ASSIGNMENT =
Search the listing below for the string "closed" and copy every line where it occurs.

SOURCE INFORMATION =
++++++++++

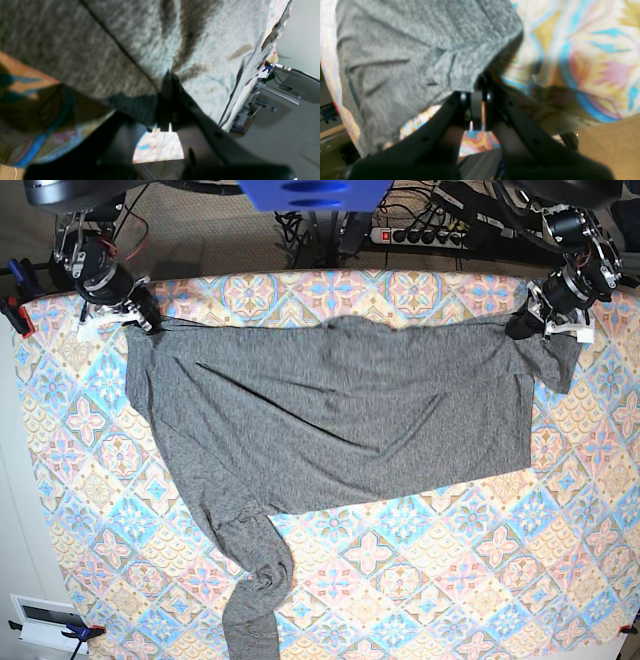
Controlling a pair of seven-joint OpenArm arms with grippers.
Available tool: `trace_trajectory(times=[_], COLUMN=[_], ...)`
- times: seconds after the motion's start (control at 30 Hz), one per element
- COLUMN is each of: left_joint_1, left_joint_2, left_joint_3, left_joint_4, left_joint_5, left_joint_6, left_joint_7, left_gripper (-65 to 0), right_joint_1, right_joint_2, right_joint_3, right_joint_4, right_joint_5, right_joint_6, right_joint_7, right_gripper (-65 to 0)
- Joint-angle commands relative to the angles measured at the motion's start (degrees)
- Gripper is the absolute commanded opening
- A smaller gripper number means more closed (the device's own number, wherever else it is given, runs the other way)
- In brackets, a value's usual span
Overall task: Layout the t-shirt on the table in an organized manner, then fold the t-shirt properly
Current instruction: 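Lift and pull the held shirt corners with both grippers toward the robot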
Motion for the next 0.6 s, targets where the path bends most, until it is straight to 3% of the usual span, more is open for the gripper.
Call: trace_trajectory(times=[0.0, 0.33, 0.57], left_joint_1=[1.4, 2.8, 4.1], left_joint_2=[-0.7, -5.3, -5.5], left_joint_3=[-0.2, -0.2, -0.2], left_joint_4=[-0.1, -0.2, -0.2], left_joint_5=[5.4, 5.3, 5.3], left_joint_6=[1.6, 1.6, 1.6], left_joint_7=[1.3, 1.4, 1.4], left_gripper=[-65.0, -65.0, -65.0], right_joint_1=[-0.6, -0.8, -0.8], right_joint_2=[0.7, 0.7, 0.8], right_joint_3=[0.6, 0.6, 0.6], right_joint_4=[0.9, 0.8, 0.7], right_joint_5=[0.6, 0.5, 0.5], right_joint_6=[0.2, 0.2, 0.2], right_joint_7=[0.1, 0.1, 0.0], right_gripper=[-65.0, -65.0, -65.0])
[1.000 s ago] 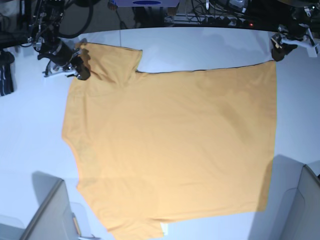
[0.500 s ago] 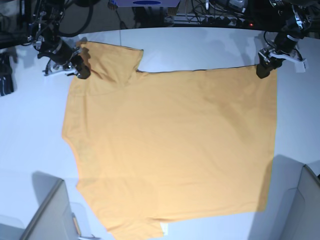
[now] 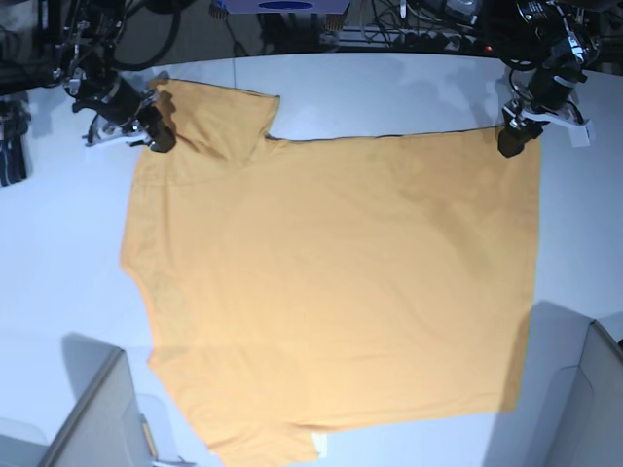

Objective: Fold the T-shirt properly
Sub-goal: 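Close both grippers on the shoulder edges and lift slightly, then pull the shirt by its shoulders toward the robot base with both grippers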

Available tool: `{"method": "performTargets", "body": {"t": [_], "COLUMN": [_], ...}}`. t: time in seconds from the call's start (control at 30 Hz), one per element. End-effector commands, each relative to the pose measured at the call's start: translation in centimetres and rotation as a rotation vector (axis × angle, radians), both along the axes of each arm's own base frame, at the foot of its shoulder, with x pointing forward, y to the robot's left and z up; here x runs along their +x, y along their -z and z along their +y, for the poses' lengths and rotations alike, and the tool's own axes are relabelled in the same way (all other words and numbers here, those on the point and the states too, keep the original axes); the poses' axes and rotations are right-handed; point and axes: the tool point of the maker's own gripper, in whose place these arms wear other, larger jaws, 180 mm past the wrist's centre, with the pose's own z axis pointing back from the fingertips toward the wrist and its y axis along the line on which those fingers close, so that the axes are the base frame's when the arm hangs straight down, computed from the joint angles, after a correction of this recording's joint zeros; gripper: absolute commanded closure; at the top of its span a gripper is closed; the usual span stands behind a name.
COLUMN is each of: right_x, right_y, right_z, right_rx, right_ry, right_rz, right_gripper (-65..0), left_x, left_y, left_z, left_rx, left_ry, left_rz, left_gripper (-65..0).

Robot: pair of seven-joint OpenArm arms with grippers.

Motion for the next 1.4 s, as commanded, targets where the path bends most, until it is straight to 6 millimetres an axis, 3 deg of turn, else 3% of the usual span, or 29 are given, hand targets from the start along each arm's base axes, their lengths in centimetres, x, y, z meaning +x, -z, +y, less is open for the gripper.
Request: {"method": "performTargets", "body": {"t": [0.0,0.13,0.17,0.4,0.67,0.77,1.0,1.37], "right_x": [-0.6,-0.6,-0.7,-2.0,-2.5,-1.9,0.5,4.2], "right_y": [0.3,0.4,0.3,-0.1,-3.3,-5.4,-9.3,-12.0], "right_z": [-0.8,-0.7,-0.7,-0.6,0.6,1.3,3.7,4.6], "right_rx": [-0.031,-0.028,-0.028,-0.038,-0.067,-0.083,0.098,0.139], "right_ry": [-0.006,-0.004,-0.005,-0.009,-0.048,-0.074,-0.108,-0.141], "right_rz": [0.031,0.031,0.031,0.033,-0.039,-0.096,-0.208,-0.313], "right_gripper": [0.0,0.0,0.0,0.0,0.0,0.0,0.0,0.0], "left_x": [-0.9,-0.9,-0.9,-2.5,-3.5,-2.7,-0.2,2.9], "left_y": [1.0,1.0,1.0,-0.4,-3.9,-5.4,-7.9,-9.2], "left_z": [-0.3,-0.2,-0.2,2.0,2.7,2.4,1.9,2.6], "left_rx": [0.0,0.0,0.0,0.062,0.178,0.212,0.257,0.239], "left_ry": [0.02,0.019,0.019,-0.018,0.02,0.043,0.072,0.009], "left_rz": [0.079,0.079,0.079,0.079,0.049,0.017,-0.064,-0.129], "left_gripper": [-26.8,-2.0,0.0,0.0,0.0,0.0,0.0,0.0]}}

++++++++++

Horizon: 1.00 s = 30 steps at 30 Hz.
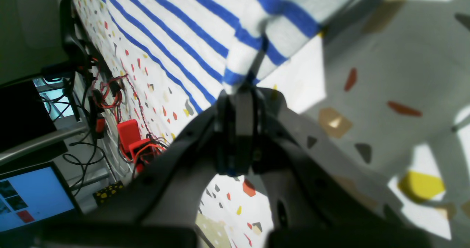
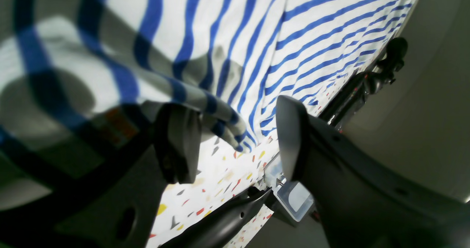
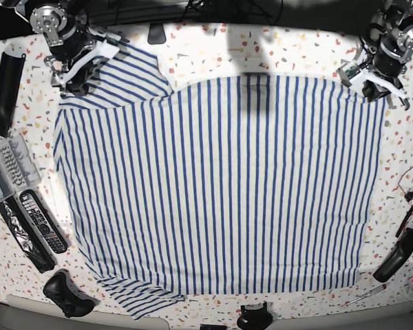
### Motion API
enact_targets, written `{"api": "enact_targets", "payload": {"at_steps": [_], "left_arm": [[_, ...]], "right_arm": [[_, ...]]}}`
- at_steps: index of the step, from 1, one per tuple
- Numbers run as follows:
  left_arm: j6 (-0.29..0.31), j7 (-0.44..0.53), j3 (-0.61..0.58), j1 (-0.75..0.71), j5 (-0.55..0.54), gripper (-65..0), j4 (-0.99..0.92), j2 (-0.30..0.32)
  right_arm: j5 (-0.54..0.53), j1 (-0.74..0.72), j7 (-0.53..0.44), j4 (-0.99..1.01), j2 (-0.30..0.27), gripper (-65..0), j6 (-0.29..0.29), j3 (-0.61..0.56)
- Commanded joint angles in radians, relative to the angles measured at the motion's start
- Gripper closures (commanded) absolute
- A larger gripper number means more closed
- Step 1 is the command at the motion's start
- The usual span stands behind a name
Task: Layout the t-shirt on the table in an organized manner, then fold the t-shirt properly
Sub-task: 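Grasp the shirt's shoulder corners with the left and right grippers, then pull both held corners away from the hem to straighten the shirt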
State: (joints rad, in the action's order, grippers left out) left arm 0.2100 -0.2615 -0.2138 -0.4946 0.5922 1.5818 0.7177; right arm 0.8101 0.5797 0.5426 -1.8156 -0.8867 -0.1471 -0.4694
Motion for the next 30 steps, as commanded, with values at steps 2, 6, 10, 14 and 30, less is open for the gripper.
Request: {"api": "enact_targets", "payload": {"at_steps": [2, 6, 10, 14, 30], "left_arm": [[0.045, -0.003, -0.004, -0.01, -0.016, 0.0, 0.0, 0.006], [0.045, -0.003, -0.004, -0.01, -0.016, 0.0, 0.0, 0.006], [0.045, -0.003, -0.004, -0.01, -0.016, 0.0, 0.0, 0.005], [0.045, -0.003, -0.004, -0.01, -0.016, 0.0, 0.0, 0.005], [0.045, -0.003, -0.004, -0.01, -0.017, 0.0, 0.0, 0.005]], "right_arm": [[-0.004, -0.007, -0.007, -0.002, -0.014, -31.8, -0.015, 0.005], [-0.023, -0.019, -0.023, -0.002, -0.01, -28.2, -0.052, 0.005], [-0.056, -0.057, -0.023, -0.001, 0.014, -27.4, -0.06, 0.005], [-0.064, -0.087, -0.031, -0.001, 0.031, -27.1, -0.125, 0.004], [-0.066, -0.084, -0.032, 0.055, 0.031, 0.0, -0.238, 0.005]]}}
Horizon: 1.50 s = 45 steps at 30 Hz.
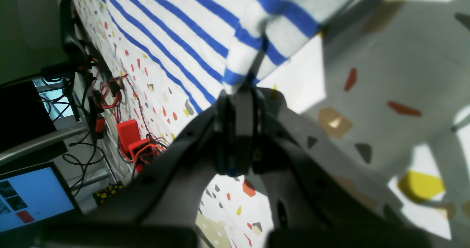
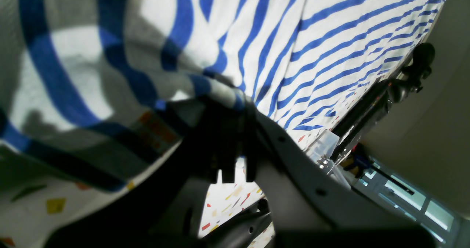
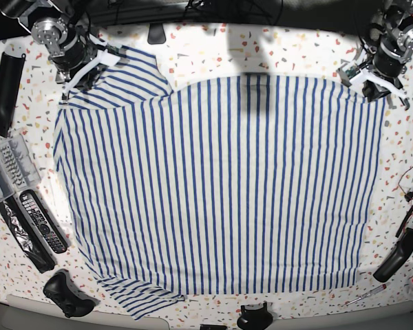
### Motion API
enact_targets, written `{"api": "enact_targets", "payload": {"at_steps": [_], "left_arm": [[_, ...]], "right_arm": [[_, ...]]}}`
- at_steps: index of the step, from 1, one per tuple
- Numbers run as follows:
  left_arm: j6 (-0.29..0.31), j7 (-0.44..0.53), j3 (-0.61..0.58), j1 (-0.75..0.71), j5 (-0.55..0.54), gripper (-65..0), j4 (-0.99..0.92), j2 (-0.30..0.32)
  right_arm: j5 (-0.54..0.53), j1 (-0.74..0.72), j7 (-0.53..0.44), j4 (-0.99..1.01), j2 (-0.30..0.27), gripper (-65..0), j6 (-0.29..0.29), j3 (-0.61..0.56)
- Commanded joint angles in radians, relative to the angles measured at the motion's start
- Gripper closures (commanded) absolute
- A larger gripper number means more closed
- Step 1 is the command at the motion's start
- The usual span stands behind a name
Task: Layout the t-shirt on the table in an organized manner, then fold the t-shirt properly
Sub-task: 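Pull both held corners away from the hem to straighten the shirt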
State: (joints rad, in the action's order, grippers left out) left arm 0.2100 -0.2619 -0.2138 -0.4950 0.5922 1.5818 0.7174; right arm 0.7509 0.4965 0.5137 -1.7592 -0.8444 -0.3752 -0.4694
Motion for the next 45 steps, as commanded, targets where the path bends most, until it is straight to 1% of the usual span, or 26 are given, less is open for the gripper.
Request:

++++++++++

ANSWER SECTION =
- A smaller gripper number means more closed (the device's own number, wherever else it is given, runs the other way)
Available tool: `{"method": "performTargets", "body": {"t": [_], "COLUMN": [_], ...}}`. t: time in seconds from the call's start (control at 30 Hz), one per element. End-effector commands, each relative to the pose measured at the call's start: translation in centimetres and rotation as a rotation vector (axis × angle, radians), both along the axes of each arm's own base frame, at the foot of its shoulder, with x pointing forward, y to the robot's left and z up; here x runs along their +x, y along their -z and z along their +y, for the poses' lengths and rotations alike, and the tool's own axes are relabelled in the same way (all other words and numbers here, those on the point and the states too, keep the original axes); the poses' axes and rotations are right-handed; point and axes: the tool point of the maker's own gripper, in whose place these arms wear other, larger jaws, 180 mm past the wrist's centre, with the pose's own z axis pointing back from the fingertips toward the wrist and its y axis along the line on which those fingers close, so that the axes are the base frame's when the arm hangs straight down, computed from the joint angles, after a correction of this recording's joint zeros; gripper: absolute commanded closure; at the top of its span a gripper is closed; the usual span stands behind a name.
- A larger gripper number means more closed
- A larger gripper number means more closed

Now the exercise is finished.